I think many people underestimate how much work goes into planning a fixed removable combination case.  There are many factors to consider logistically as well as making sure the patient knows what to expect during the process.  For patients needing this type of treatment, they are obviously missing enough teeth that need to have a removable prosthesis.  And for these patients, they may already be wearing a partial…that is defective and inadequate requiring replacement. In addition to that, the remaining teeth are broken down requiring full coverage restorations….and before you know it, it is actually a full mouth reconstruction.

Personally, I believe these are the more difficult cases to plan and to manage.  As one of my mentors would used to say, you have two different animals to deal with (fixed vs. removable) and trying to merge them into one treatment plan requires one to draw on many skills, knowledge and understanding of the principles behind removable and fixed partial prosthodontics. And if you want to get real fancy, throw in some attachments to the case as well.

When I have a case that requires fixed removable prosthodontic treatment, I like to plan my thoughts and ideas into three phases:

1/Treatment planning phases:

  • Take the time to perform a full mouth examination and obtain your pre-treatment records including pictures, models, complete odontogram and periodontal charting.  You will need to go back to these as you finalize the treatment plan.
  • Evaluate your incisal/occlusal plane and decide if you want to keep the existing plane or modify/improve it.
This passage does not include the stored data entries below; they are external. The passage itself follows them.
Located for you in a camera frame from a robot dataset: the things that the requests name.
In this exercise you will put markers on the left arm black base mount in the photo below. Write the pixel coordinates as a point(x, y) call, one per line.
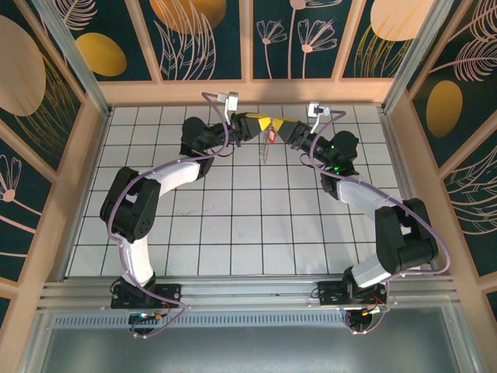
point(171, 291)

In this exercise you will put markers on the left aluminium frame post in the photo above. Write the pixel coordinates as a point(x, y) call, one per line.
point(77, 62)

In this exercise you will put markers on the left controller board green light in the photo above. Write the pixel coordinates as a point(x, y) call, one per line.
point(145, 315)

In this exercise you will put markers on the perforated metal strip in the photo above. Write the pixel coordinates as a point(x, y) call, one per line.
point(248, 319)

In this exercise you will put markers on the right controller board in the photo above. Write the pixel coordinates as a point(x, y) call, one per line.
point(374, 309)

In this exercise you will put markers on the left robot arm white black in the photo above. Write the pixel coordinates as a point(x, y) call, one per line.
point(176, 176)

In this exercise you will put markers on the right aluminium frame post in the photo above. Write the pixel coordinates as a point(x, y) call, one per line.
point(415, 54)

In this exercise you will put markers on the aluminium mounting rail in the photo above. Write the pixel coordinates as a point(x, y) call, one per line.
point(248, 289)

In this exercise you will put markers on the aluminium frame post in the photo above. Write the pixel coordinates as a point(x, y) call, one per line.
point(415, 54)
point(77, 62)

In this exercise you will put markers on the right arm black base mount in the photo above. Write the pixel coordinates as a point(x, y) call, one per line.
point(330, 293)

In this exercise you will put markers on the red key tag with key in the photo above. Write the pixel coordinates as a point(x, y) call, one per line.
point(272, 136)

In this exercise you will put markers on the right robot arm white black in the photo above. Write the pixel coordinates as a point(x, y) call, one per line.
point(363, 196)

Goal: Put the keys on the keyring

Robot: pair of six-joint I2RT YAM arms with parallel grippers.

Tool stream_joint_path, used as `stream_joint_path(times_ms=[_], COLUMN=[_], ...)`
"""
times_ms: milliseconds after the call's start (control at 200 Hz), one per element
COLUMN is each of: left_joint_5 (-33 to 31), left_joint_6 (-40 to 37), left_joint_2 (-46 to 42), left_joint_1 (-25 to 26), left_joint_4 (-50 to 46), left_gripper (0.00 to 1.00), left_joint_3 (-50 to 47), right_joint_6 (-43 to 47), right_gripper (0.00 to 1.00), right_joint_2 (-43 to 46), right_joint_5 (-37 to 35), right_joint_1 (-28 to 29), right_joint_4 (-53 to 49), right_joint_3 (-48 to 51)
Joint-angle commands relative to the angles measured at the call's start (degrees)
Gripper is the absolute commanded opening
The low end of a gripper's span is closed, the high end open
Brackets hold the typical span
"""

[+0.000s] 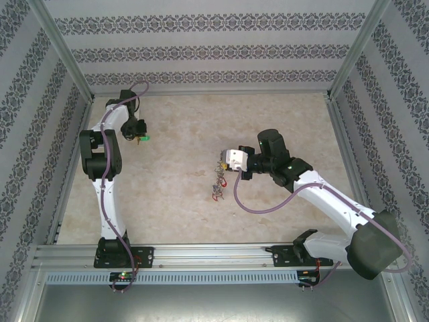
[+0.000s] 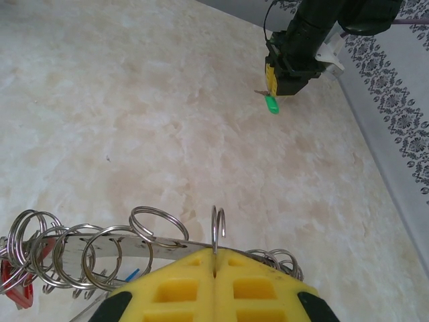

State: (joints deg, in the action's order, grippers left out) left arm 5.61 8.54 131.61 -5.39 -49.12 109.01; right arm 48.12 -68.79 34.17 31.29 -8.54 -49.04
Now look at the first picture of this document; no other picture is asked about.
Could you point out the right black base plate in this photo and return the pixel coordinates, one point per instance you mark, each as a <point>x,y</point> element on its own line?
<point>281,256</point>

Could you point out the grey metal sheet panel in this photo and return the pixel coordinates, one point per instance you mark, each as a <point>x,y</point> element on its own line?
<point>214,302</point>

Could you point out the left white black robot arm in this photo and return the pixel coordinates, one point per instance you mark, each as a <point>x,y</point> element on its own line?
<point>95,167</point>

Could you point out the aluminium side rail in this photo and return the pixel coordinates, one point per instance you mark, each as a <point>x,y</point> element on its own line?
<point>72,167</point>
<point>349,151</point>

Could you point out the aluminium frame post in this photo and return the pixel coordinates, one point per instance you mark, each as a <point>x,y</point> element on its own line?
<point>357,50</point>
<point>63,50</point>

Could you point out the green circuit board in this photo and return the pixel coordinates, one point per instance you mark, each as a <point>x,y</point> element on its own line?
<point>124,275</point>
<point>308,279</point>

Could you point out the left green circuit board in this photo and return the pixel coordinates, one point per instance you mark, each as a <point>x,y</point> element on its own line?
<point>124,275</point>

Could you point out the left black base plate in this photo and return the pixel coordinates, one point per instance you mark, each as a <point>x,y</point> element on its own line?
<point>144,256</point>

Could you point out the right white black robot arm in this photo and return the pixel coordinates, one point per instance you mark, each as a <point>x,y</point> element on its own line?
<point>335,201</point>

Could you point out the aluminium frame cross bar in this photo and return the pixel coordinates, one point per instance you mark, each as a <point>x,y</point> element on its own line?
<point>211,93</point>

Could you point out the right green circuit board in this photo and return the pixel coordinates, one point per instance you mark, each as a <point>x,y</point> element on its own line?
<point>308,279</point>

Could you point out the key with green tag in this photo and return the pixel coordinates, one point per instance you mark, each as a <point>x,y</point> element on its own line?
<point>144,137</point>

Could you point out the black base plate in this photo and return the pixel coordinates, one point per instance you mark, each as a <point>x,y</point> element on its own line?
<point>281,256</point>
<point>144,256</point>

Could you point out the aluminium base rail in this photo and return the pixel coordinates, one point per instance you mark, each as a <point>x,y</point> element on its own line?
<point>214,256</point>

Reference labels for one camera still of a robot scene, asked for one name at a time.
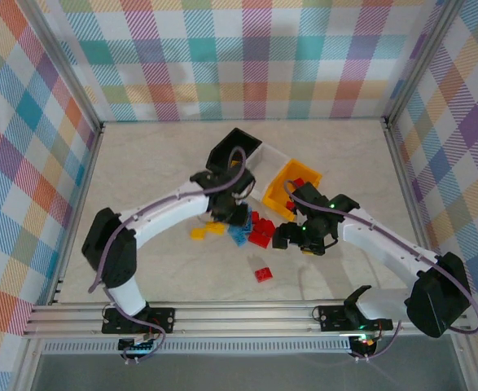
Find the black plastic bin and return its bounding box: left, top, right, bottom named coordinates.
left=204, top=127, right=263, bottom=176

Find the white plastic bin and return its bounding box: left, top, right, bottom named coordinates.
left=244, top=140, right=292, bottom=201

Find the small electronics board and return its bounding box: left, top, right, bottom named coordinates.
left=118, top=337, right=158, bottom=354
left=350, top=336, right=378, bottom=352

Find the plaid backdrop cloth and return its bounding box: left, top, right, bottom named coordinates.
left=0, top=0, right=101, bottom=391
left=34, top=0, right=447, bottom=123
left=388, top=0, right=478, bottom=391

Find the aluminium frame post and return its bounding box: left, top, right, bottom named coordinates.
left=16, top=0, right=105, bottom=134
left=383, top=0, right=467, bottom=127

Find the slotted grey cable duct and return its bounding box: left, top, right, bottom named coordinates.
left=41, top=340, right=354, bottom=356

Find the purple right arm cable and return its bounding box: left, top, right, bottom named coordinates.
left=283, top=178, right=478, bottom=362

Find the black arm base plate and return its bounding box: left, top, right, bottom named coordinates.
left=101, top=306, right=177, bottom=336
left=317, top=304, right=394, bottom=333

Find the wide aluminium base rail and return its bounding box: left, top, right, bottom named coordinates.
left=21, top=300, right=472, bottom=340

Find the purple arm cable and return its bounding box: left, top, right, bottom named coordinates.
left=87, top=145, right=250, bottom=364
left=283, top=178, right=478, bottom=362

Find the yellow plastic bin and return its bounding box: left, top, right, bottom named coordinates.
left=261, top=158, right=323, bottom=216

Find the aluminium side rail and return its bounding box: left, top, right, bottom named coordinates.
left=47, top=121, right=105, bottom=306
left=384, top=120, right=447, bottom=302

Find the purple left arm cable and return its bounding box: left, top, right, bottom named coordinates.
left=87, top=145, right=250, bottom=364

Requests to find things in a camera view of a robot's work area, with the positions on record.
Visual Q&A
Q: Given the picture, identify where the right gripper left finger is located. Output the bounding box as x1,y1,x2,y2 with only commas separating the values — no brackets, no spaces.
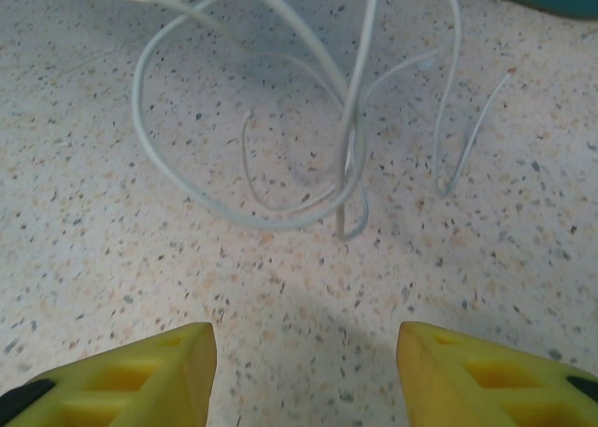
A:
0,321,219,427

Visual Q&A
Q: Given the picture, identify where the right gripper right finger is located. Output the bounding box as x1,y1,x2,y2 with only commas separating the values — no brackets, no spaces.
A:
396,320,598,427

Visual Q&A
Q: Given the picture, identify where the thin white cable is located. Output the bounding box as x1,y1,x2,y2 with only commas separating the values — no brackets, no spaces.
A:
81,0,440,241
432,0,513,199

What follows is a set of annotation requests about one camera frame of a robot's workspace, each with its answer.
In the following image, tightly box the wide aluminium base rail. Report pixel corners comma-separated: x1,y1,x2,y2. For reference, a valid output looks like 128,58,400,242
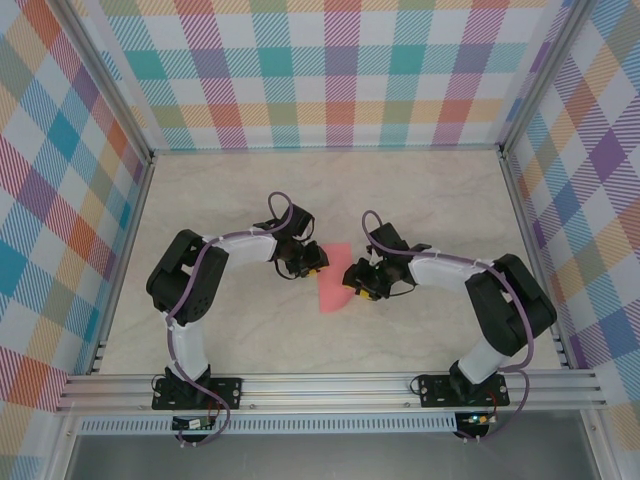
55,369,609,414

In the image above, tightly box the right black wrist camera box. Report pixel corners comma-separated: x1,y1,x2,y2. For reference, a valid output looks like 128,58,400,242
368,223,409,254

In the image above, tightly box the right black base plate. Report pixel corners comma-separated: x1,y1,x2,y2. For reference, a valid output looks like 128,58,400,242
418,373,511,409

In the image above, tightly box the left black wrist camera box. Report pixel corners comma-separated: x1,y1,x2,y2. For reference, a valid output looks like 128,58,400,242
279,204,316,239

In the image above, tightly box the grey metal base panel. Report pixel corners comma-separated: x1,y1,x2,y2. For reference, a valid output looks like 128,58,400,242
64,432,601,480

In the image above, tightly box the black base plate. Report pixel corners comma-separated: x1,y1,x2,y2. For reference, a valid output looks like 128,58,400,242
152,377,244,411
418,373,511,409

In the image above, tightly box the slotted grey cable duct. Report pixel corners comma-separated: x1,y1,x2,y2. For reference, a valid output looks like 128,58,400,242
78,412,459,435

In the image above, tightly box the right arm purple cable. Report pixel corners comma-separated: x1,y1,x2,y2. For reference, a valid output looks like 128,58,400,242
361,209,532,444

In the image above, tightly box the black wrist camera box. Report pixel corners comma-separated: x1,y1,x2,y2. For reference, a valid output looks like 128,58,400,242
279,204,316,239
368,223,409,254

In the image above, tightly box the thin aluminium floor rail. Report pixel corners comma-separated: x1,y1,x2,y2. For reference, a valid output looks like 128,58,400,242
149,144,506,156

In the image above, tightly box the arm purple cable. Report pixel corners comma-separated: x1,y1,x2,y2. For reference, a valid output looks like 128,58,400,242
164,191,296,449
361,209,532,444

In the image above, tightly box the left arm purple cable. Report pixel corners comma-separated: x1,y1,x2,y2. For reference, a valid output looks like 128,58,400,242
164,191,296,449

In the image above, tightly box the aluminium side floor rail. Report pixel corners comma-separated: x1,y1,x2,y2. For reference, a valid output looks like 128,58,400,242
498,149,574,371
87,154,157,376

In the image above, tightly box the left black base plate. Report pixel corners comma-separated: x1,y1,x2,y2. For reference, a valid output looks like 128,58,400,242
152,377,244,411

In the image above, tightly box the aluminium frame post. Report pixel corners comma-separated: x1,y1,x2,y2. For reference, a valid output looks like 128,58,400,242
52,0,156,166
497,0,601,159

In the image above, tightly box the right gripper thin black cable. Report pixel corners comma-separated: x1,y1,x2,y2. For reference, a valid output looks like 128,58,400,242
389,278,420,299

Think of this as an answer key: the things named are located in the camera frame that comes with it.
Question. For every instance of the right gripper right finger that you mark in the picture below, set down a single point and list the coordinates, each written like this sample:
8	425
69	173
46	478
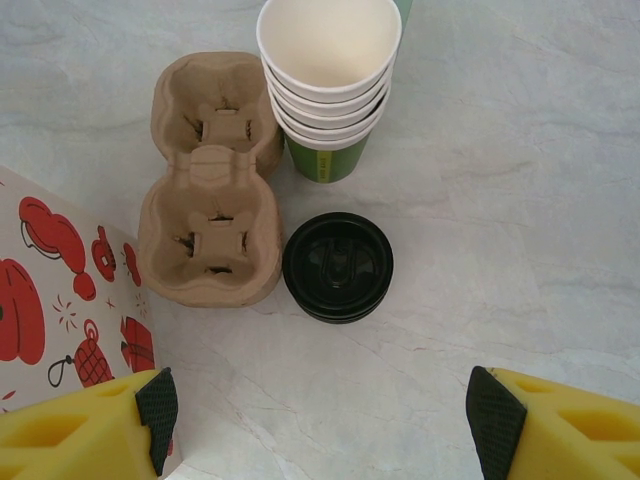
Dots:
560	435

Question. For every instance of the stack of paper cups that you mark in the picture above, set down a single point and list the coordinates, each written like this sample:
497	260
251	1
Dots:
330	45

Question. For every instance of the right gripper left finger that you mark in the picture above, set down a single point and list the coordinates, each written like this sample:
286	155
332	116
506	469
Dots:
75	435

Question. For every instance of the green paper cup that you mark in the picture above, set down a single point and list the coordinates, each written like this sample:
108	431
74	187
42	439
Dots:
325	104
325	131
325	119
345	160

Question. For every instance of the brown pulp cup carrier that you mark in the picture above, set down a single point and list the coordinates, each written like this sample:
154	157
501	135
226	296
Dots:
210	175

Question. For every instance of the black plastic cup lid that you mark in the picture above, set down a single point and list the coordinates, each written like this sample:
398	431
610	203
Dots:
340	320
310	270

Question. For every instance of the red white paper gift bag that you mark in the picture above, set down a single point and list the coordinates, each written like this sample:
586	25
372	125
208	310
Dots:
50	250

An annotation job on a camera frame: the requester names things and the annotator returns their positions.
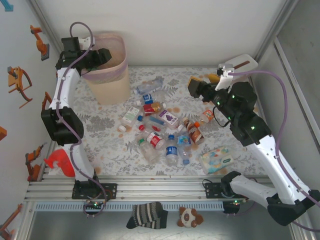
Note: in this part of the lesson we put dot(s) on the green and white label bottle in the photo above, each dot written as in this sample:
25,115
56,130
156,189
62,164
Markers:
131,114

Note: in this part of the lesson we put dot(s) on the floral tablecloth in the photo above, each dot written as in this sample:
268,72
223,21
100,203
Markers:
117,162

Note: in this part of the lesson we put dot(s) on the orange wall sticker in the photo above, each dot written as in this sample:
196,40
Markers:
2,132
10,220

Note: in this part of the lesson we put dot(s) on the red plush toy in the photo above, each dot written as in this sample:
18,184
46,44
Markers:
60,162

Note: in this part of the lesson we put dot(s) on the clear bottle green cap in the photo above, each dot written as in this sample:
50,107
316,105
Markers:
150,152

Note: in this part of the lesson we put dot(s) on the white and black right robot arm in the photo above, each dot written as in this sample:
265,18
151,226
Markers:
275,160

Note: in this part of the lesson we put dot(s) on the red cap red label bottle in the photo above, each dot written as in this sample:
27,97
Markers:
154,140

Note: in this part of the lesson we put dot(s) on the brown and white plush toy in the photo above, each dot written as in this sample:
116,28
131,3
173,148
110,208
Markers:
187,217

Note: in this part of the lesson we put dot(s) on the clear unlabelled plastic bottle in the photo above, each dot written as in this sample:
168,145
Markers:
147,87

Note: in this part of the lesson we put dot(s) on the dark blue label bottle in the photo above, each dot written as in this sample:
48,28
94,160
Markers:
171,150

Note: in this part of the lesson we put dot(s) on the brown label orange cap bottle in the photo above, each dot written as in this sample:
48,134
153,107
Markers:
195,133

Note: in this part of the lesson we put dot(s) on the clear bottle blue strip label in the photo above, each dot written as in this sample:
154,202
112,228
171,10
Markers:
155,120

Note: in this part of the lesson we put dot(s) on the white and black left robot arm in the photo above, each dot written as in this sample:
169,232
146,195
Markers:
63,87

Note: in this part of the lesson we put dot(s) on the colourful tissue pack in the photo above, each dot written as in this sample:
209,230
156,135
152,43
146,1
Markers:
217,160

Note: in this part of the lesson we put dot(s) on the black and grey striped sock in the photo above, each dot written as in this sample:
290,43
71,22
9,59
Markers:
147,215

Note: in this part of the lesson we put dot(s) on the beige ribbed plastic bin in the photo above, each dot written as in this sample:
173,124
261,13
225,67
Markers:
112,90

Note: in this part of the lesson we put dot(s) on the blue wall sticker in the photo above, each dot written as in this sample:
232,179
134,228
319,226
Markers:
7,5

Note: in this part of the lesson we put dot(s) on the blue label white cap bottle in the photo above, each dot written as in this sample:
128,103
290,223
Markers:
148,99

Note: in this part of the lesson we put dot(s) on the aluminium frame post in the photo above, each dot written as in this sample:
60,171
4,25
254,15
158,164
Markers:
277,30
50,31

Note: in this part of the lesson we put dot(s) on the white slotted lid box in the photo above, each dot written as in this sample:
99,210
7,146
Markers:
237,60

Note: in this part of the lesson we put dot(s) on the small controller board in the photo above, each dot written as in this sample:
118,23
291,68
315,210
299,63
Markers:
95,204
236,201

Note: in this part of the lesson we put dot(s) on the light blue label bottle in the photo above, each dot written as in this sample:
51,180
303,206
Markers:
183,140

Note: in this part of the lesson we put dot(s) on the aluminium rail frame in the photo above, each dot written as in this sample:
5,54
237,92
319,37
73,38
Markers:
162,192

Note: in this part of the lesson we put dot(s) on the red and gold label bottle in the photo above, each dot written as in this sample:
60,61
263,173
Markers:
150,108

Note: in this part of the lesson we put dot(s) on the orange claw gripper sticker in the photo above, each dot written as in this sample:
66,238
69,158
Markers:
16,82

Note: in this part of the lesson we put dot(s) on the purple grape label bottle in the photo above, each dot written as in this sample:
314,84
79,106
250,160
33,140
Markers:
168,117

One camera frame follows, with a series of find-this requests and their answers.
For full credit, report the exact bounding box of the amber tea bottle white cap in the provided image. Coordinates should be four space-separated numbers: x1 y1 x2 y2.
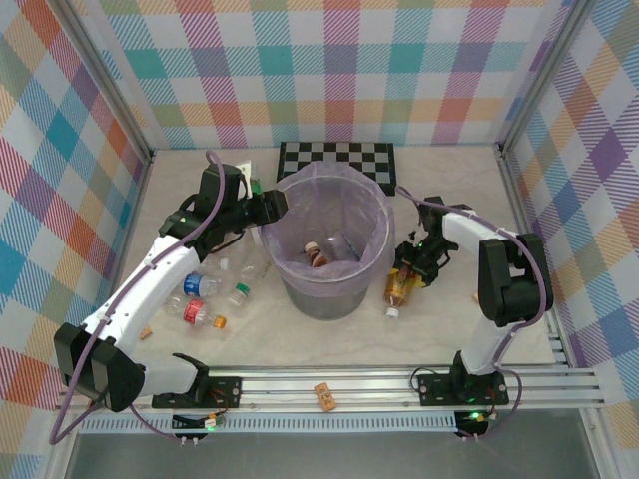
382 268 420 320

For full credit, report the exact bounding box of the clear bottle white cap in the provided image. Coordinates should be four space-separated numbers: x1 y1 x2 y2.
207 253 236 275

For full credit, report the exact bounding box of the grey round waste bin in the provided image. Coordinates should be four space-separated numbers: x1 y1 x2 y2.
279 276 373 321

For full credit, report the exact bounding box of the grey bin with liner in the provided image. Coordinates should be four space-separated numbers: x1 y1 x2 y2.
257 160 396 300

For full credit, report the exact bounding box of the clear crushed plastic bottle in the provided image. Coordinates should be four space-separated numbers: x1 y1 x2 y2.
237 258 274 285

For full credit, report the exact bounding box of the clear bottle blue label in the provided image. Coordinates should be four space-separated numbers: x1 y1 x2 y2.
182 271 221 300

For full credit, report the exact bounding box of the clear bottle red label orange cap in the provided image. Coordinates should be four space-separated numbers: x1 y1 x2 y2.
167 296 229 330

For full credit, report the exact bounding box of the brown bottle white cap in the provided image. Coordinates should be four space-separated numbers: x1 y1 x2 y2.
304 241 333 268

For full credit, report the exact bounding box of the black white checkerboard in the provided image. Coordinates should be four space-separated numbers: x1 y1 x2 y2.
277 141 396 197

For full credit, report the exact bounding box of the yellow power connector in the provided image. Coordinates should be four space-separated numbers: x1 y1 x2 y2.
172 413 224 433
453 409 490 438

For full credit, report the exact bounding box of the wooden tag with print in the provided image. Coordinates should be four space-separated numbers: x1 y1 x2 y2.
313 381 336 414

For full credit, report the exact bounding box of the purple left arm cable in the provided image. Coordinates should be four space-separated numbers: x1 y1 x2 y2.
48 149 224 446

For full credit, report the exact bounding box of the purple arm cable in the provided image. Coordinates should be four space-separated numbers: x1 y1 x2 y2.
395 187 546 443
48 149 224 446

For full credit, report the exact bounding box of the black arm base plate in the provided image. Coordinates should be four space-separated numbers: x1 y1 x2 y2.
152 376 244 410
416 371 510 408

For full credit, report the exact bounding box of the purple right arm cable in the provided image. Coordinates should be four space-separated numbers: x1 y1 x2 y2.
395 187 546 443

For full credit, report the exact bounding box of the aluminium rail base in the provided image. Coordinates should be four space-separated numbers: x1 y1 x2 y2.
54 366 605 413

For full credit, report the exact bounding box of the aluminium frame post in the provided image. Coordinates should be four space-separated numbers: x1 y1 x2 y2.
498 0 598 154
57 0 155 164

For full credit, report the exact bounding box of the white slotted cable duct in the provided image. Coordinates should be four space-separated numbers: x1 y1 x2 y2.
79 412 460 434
What would it take to do that?  Is it some simple enameloplasty?  Some minor re contouring or redoing some of the existing restorations?  Or more crowns?  How is that going to improve the aesthetic outcome of the case?  Is your patient very aesthetically aware?
  • Is the vertical dimension of occlusion adequate?  Are you keeping it or can you afford to modify it somewhat to improve the aesthetic and functional relationship?
  • Most cases will require a diagnostic wax up using occlusion rim to mount the case properly.
  • Survey the case and have a design in mind.  Know exactly where you want the rest seats, guide plane, undercut and the type of major connector etc etc.
  • Be critical to your core restorations of potential abutment teeth.  I am more critical and inclined to replace the core restorations of all my abutments teeth than to leave them.  They have to withstand a lot more in the past as well as in the future.  I always treatment plan to redo all the core restorations, rather than to find out they are inadequate at the time of preparation and be burnt to spend more time then intended and then decide if I want to absorb the cost of the core restoration or to transfer that cost back to the patient. Include that in the treatment plan and if it is not needed, you just saved time on your schedule and your patient’s pocket.  Both you and the patient will be happy.
  • Go through the logistics if the patient’s existing denture can be worn during the restorative and prosthodontic phase while the new crown and denture are being fabricated.  Keep in mind, the new crown(s) will unlikely fit around the old denture and if the patient is aesthetically conscious, you have to inform and plan well.  If you plan to adjust the old denture to fit the new crown, know that it will compromise the fit and the retention of the denture and sometimes the aesthetics as well.  Inform the patient in advance.  Sometimes, I make an acrylic partial denture that is easily adjustable to deal with this temporary issue.  But then that also adds more time and lab costs to your case.

 

 

2/Restorative (fixed) phase

  • Make sure you use the diagnostic teeth set up to guide your tooth preparation especially in a case where the VDO or occlusal plane will altered.  You should keep in mind the path of insertion for your planned RPD so to guide your tooth preparation reduction and path of draw for the abutment teeth
  • After you take the final impression for the abutment teeth, you will likely have insufficient occlusal stops to hand articulate the case.  The case will likely require another occlusion rim for mounting.  Inform the lab in advance so they don’t start trimming your palatal portion of the impression where soft tissue support is required for your occlusion rim.
  • Jaw relation record will likely involve a two step approach: keeping the temporary crowns on as your vertical stop while you  obtain the record on the edentulous areas where the occlusion rims are.  Once that is obtained, you may have to remove the temporary crowns and record the relationship between the abutment teeth and the opposing dentition using your occlusion rim  records as your stop.  Check the records are as accurate as can be.
  • When you send the crown to the lab for fabrication, make sure you have indicated the path of insertion, the location of the rest seats, guideplane and undercut.  Any diagnostic teeth set up done during treatment planning phase should be sent along as well to guide the technician in making your crown(s).
  • When you get the case back, make sure the lab has followed your instruction especially the location and the depth of undercut requested.  I find that lab frequently forgets to check that before they finish it off and send the case back to me.
  • Do your usual try in of the crown(s) and decide if you want to insert the crown(s) now or at the time of the insertion of the removable prosthesis.  I usually insert at the end but that makes it more complicated at the next phase in impression taking.

 

3/Prosthodontic (removable) phase:

  • By now, if you have planned and managed the previous phases adequately, doing the removable phase is now a breeze.  All the abutment teeth should be in good condition and ready to go.
  • If the case previously had unfavorable incisal/occlusal plane, if you have not corrected already, this is the time to make some more final modification to improve the aesthetic and functional outcome.
  • The usual steps in denture fabrication will be followed through and you will notice that all your initial hard work will allow you to deliver the fixed and removable prosthesis with predictability and with confidence.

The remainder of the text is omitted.